# Dell Dimension 3100 PCI-e Graphics Card



## Typo (Oct 12, 2006)

I have 1 PCI-e slot remaining. No PCI-e x16 slots so I am limited to what PCI-e card I can get. I need a graphics card so I can play Battlefield 2. So I need a card with no less than 256mb RAM.

Please remember that my machine does not have any PCI-e x16 slots...

Thanks,
Typo


----------



## OMGmissinglink (Sep 24, 2006)

Welcome to TSF

evga gforce 7600gt or 7800gt are nice cards, might require new PSU inorder to run them though.


----------



## Typo (Oct 12, 2006)

I just said it couldn't be a x16 card, read the post please!

http://www.novatech.co.uk/novatech/specpage.html?nov-76gt&P=1


----------



## OMGmissinglink (Sep 24, 2006)

No your pc is equipped with on PCI-E slot, your wanting one PCI-E graphics card to run your games.


----------



## TheMatt (May 9, 2006)

Hmm... I have heard mixed things, some say its got only a PCIe x1 slot but others say it does have a PCIe x16. If you are unsure (or haven't already) just look. a PCIe x1 slot is really short, but a PCIe x16 slot is long (about the length of a PCI slot). You should be able to tell.


----------



## OMGmissinglink (Sep 24, 2006)

nope has 1 pci-e x1 slot 32pin. sorry TYPO missed the TYPO.


----------



## Fr4665 (Nov 18, 2004)

ATI x1300 PCI-E x1 (on neweggs website they have it for around 110$)

will run BF2 but to run it great you need to upgrade the motherboard to something beefier. Also the Power Supply is in consideration as the built in ones from dell are super suckulant.


----------



## Typo (Oct 12, 2006)

TheMatt said:


> Hmm... I have heard mixed things, some say its got only a PCIe x1 slot but others say it does have a PCIe x16. If you are unsure (or haven't already) just look. a PCIe x1 slot is really short, but a PCIe x16 slot is long (about the length of a PCI slot). You should be able to tell.


I've looked into this and it doesn't have a PCI-e x16. It has 1 normal PCI-e slot. I've just checked again and someone else has given the name of another PCI-e x16 card. *sigh*


----------



## Fr4665 (Nov 18, 2004)

the x1300 PCIExpress x1 exists in x1 i didnt say x16. maybe u need a link to believe me http://www.newegg.com/Product/Product.asp?Item=N82E16814161017

i can read and read that u dont have a x16 slot and i actually helped some otherguy with the same question 2 days ago.

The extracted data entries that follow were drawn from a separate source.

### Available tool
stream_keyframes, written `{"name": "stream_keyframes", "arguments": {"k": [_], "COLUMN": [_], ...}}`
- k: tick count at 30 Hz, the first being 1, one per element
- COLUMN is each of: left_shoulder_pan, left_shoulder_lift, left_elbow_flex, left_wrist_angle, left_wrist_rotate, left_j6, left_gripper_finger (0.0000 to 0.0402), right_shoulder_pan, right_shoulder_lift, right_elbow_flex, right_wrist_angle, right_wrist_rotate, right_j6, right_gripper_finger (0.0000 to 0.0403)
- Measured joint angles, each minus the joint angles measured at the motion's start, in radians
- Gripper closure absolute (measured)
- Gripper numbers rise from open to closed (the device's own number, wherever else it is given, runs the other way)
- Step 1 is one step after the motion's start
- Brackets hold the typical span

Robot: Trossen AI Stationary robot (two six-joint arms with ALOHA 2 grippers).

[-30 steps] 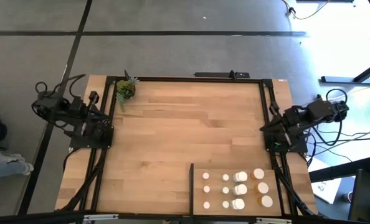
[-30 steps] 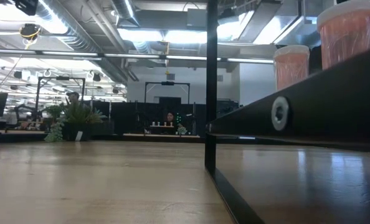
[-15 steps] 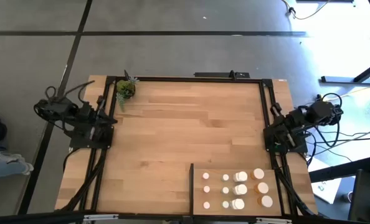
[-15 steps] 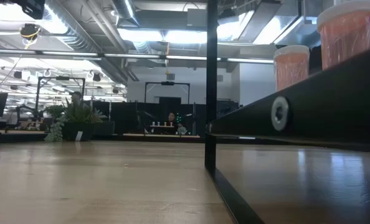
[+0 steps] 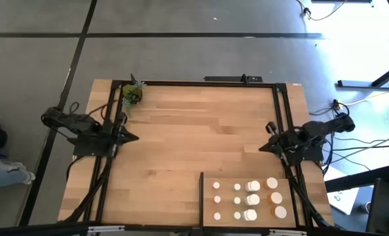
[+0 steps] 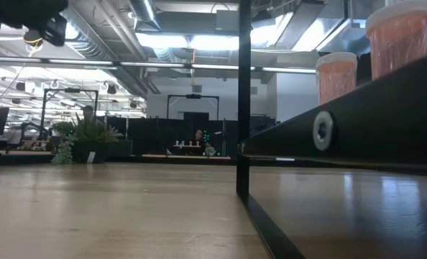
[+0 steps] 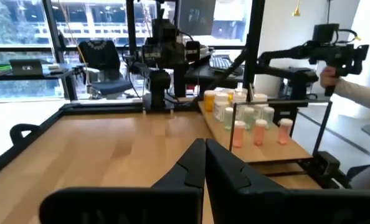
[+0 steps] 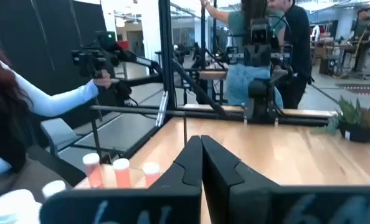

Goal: Pick and place medicine bottles onto shelf by color
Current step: Return to Home Position

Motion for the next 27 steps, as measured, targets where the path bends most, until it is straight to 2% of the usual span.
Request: {"name": "stream_keyframes", "arguments": {"k": [8,12,18,27], "left_shoulder_pan": [0.000,0.000,0.000,0.000], "left_shoulder_lift": [0.001,0.001,0.009,0.012], "left_elbow_flex": [-0.205,-0.303,-0.311,-0.311], "left_wrist_angle": [0.237,0.364,0.394,0.394], "left_wrist_rotate": [-0.002,-0.062,-0.095,-0.096], "left_j6": [0.001,0.001,0.054,0.207], "left_gripper_finger": [0.0400,0.0401,0.0401,0.0385], "right_shoulder_pan": [0.000,0.000,0.000,0.000], "right_shoulder_lift": [0.000,0.013,0.015,0.016], "right_elbow_flex": [-0.165,-0.197,-0.196,-0.196], "right_wrist_angle": [0.154,0.170,0.161,0.159], "right_wrist_rotate": [0.000,-0.014,-0.058,-0.061], "right_j6": [0.001,-0.001,0.006,0.004], "right_gripper_finger": [0.0401,0.0401,0.0399,0.0387]}}
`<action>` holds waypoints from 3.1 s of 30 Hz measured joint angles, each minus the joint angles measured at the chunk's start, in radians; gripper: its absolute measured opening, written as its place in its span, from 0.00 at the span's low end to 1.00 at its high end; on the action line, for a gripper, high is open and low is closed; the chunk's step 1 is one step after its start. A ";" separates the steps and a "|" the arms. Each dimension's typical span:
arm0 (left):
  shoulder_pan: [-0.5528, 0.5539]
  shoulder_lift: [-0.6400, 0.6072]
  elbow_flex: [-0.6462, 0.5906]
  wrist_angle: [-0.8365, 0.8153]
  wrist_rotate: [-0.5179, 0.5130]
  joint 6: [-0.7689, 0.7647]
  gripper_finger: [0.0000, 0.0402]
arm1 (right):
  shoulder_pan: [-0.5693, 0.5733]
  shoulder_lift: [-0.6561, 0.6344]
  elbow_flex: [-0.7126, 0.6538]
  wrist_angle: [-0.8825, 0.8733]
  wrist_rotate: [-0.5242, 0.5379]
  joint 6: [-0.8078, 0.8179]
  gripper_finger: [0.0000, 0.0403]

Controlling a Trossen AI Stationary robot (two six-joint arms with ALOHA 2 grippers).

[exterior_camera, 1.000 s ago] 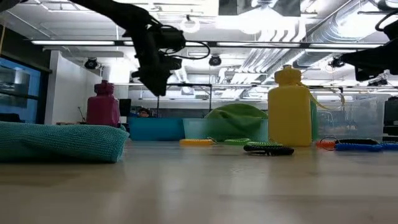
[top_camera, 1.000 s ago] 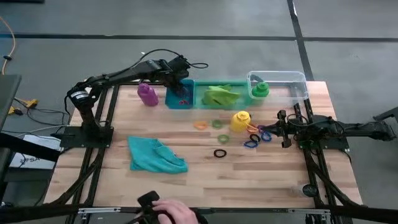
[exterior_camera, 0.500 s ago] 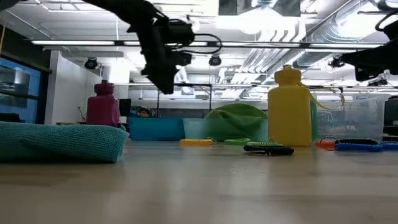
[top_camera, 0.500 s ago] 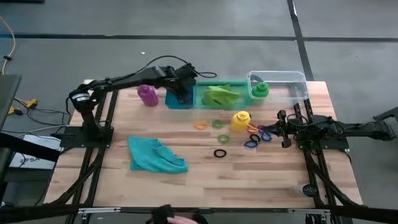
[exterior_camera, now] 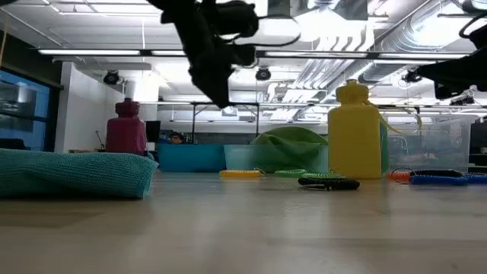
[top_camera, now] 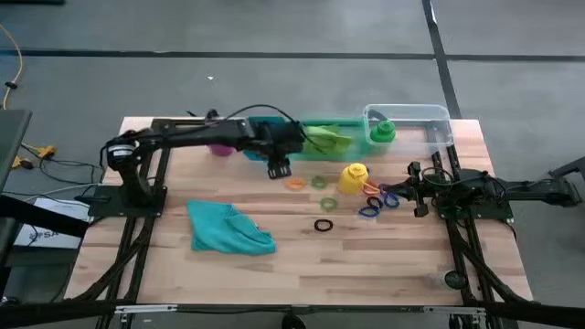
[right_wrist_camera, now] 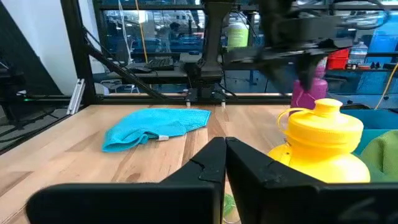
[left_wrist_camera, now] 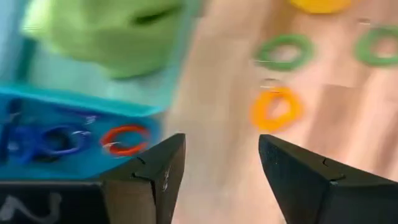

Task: Pick & Place Sports Items
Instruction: Put the orange spring keychain into the blue bin

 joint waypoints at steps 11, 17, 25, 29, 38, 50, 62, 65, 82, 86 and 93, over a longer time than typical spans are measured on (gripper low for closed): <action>-0.115 0.000 -0.089 0.034 0.051 0.067 0.41 | 0.000 0.000 0.000 0.000 0.000 0.000 0.00; -0.129 0.000 -0.173 0.131 0.136 0.269 0.41 | 0.000 0.000 0.000 0.000 0.000 0.000 0.00; -0.115 0.000 -0.263 0.297 0.171 0.348 0.41 | 0.000 0.000 0.000 0.000 0.000 0.000 0.00; -0.095 0.000 -0.306 0.354 0.208 0.349 0.41 | 0.000 0.000 0.000 0.000 0.000 0.000 0.00; -0.057 0.024 -0.349 0.420 0.245 0.341 0.41 | 0.000 0.000 0.000 0.000 0.000 0.000 0.00; -0.034 0.168 -0.349 0.498 0.236 0.271 0.41 | 0.000 0.000 0.000 0.000 0.000 0.000 0.00; -0.041 0.206 -0.345 0.489 0.243 0.278 0.30 | 0.000 0.000 0.000 0.000 0.000 0.000 0.00; -0.043 0.208 -0.346 0.482 0.230 0.279 0.16 | 0.000 0.000 0.000 0.000 0.000 0.000 0.00; -0.056 0.077 -0.352 0.407 0.222 0.207 0.01 | 0.000 0.000 0.000 0.000 0.000 0.000 0.00; -0.053 0.013 -0.352 0.378 0.221 0.173 0.01 | 0.000 0.000 0.000 0.000 0.000 0.000 0.00; -0.005 -0.088 -0.352 0.350 0.231 0.167 0.00 | 0.000 0.000 0.000 0.000 0.000 0.000 0.00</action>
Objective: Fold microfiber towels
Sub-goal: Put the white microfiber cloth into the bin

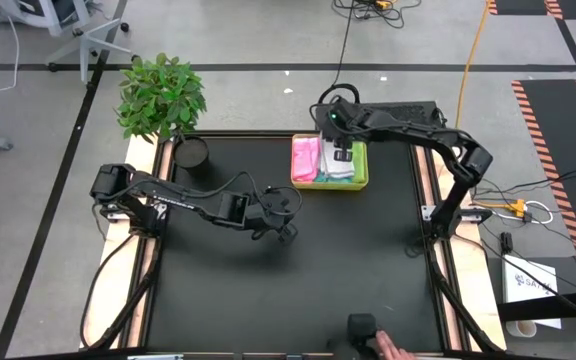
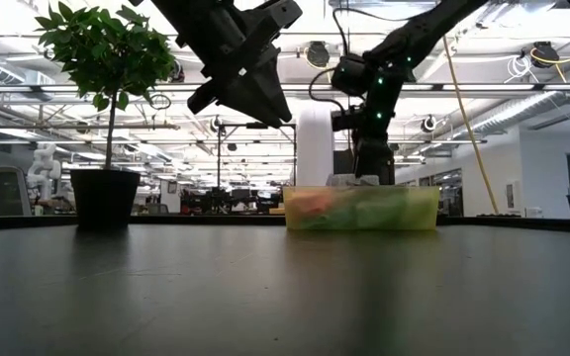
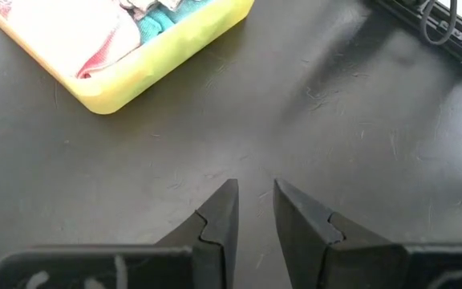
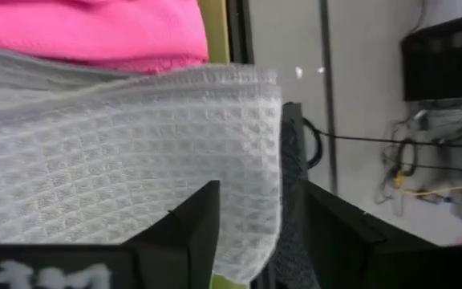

EDIT:also there arent normal or unormal pcie slots ... its the speed that varies and u have a x1 speed on the 3100 and the card i listed above in my first post fits into the x1 and now u have a link to show u that the x1300 exisits in that format:wave:


----------



## Typo (Oct 12, 2006)

Will that card play Battlefield 2? It has the spec, just doesnt say its supported in the BF2 manual?


----------



## OMGmissinglink (Sep 24, 2006)

To begin with you should check out the options if your able to disable the onboard GPU card or your possibly looking towards one headache. pci-e x1 slot was not designed to be uses as a graphic slot.


----------



## Typo (Oct 12, 2006)

Ok found out I have 1 x PCI-e x1 slot, and one PCI-e slot remaining. NO X16! So is there a card for the PCI-e and not x16 or x1.


----------



## OMGmissinglink (Sep 24, 2006)

this is your pc speck's 

1ea - PCI-Express x1 slot 36pin connector
2ea - PCI slots 120 pin connector

FR4665 posted one link where you could get 1 PCI-Express x1 slot graphic card, if this assumption is correct that card also uses the pc's memory. etc.
This might run your game it might not *\/* your bios options has to support pci-e graphic options.

IMHO if your wanting a pc with heavy gaming capabilities your going to have to get another pc with much higher speck's


----------



## Typo (Oct 12, 2006)

ok thanks for the help, I'll just stick to gaming on my xbox. Not worth paying out loads just to play a few games.


----------